Fire Station 39

San Rafael Neighborhoods Association is pleased to announce that Fire Station 39 will re-open on December 16th, 2013 after being closed on April 27th, 2011. Station 39 was closed for 964 days. Mallcraft, Inc. has completed the renovations and Engine 39 and the station’s crews will once again be housed at the station that first began service in 1949.

Remodeled FS 39 pic

City officials have stated the station is scheduled to open in December of this year. Residents are eager to have Engine 39 & Company back in the neighborhood. Engine 39 is staffed, each shift,  with a “4 On-A-Truck Model” which means three (3) firefighters and one (1) Paramedic.

FS 39 Sep 2013a


On April 27th, 2011 Pasadena City officials closed station 39. The city cited engineering reports presented to city staff in August 2010. These reports examined all 8 stations in the city. The reports concluded that station 39 had serious issues that quote, “In the event of a seismic event, the second floor of 39 could collapse onto the 1st floor…” The degree of the seismic event was not listed. City officials decided to error on the side of caution some 8 months later in April. The public voted in the building in March 2011.
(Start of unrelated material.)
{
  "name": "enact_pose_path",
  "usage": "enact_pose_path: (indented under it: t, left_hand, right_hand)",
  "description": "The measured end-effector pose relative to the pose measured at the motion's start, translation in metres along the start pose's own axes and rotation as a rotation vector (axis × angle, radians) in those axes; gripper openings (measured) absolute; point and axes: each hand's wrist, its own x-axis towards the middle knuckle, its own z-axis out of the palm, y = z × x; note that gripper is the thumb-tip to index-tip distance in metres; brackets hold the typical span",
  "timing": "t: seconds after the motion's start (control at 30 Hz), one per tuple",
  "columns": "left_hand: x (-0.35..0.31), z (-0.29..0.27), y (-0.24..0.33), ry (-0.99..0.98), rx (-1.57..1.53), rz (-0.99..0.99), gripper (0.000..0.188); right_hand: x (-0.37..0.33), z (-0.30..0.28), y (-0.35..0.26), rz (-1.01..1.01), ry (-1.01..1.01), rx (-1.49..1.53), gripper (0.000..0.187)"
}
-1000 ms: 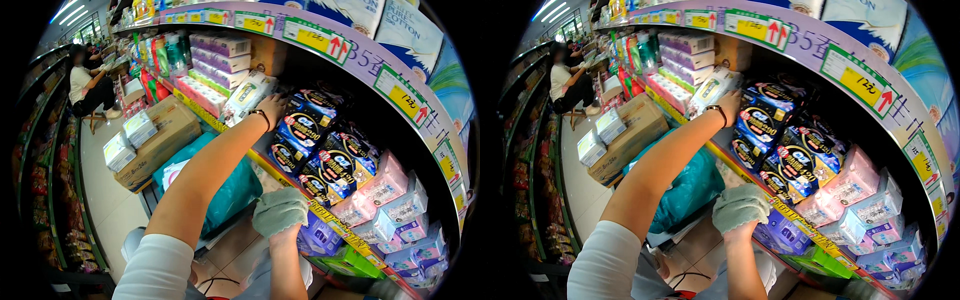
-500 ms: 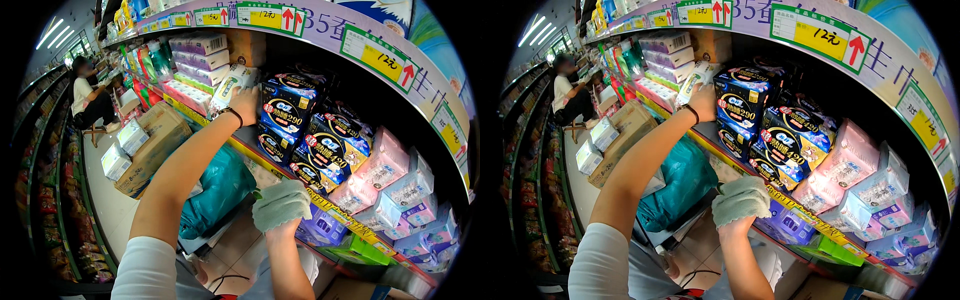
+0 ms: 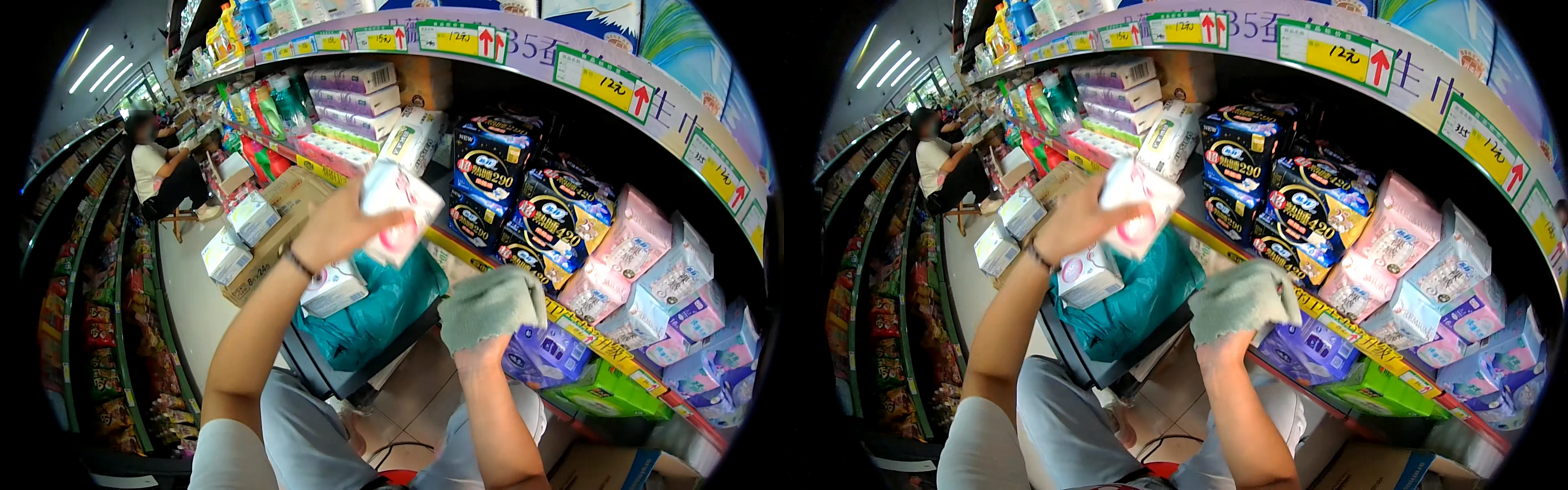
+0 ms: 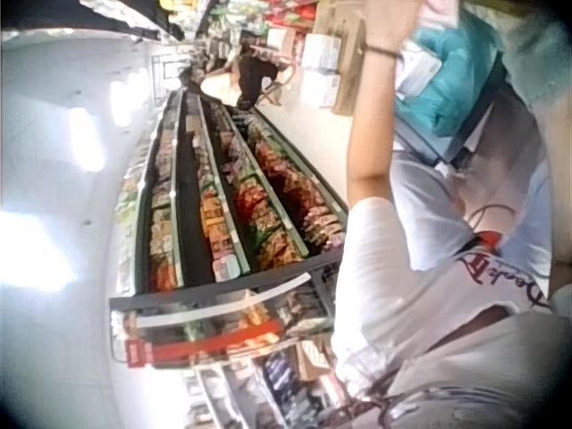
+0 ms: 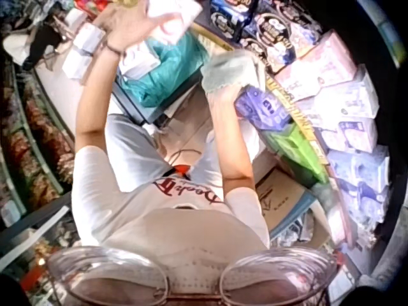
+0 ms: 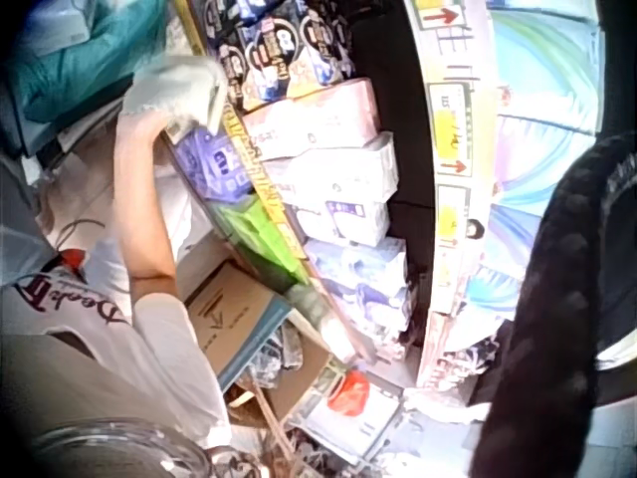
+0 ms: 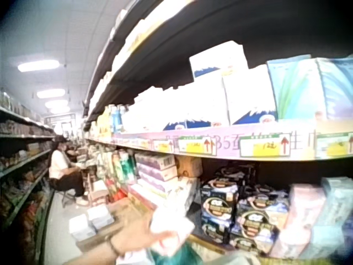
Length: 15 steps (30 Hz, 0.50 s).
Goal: The person sits on the floor in a store aisle and wipes the packaging of various household products, including tissues and sanitary pads, using a cloth. They pick up each item, wipe it thoroughly, and place it back on the shelf.
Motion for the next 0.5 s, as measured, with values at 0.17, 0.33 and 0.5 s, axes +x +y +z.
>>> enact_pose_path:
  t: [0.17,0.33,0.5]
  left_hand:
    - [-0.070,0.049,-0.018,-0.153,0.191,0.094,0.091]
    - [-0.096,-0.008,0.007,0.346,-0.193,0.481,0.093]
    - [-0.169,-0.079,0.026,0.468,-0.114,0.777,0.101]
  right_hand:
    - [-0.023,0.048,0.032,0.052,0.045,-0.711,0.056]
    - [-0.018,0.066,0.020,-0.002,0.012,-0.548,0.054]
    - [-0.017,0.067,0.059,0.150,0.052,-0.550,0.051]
Residents were stunned. It was the first time they had heard that the station was in trouble. The community organized, and later formed San Rafael Neighborhoods Association, to insure;

1). A temporary station would be installed including the fire engine,

2). That Station 39 would be re-built, or to re-enforced the structure.

Over several months the community went to city hall, attended community meetings, write letters, etc.   Fire Chief Downs and the city proposed three measures – all soundly rejected by the majority of the residents;

1). Over-lapping circles of coverage using stations over 2-2.3 miles away as 1st responders to a fire.
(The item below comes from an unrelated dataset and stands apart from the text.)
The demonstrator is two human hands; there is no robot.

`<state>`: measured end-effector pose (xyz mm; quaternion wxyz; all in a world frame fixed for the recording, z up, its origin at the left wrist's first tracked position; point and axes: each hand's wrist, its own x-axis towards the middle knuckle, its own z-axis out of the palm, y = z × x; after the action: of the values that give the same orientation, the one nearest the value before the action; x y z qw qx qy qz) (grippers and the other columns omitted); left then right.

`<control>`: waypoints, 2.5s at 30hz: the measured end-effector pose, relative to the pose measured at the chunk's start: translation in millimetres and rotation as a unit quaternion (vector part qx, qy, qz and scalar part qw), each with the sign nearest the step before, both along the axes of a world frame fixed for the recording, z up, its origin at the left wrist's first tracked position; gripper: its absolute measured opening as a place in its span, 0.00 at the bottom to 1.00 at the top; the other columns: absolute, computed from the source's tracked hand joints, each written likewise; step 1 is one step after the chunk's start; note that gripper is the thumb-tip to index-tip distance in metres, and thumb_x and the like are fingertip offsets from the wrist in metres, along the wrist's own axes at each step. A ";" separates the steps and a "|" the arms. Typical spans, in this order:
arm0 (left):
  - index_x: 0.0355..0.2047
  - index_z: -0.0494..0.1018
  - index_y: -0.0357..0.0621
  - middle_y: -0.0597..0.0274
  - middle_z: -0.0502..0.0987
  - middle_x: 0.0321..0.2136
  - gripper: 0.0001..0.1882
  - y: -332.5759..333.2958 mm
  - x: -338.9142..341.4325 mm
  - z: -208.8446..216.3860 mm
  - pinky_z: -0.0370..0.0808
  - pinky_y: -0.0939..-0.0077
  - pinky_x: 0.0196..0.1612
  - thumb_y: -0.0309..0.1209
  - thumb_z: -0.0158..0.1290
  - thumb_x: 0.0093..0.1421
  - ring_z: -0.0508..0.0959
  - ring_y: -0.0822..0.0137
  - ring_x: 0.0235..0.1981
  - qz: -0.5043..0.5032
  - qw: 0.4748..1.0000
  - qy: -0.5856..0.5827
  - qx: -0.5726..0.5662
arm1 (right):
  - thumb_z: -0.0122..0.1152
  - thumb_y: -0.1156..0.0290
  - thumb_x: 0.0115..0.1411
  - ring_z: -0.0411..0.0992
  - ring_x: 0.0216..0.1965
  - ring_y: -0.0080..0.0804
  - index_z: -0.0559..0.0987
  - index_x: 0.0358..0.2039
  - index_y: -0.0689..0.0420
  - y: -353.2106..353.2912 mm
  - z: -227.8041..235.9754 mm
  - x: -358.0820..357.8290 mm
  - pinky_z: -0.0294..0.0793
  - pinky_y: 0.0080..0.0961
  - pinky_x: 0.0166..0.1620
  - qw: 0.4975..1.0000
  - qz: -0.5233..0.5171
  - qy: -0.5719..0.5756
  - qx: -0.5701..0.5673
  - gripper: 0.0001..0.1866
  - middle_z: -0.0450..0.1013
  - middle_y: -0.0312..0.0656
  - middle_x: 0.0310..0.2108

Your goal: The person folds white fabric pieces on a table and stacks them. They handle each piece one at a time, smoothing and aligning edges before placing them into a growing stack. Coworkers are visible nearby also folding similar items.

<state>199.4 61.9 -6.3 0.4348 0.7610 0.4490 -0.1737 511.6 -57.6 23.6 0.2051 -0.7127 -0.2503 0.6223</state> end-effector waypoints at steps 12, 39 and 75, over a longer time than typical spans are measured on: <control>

2). A patrol truck w/ 100-200 gallons of water designed for minor brush clearance – not a house fire.

3). A back-up rescue ambulance to be station at a home in the service area.

Unhappy with the response, the community went door to door to get signatures on a petition asking that the city comply with a temporary station w/ a fire engine, and that the city commit to rebuilding station 39 or re-enforce it so it could be reopened.

Over 620 signatures were obtained and presented to the city council in Sept. 2011.

In Oct, a home is destroyed by fire. The 1st engine on scene takes over 8 minutes to get there. The National Standard is 4-6 minutes. The fire caused $750,000 worth of damage and was a complete loss. Had a temporary station been installed the engine would have been on scene in less than half that time. Fortunately, no one was trapped inside or injured.

City officials approve the $2.4 million dollar retro in late 2011 and now the community waits until that project gets under way in 2013. The construction time is 9-12 months. Officials hope to re-open station 39 in the 4th quarter of 2013 – another 500 days from now.

City leases a home to locate the ambulance and states there will be no temporary fire station with a fire engine.

The community has had to endure some 447 days thus far without a fire engine and crew. Assuming the retro happens, the total time without a fire engine and crew will be over 2 ½ years.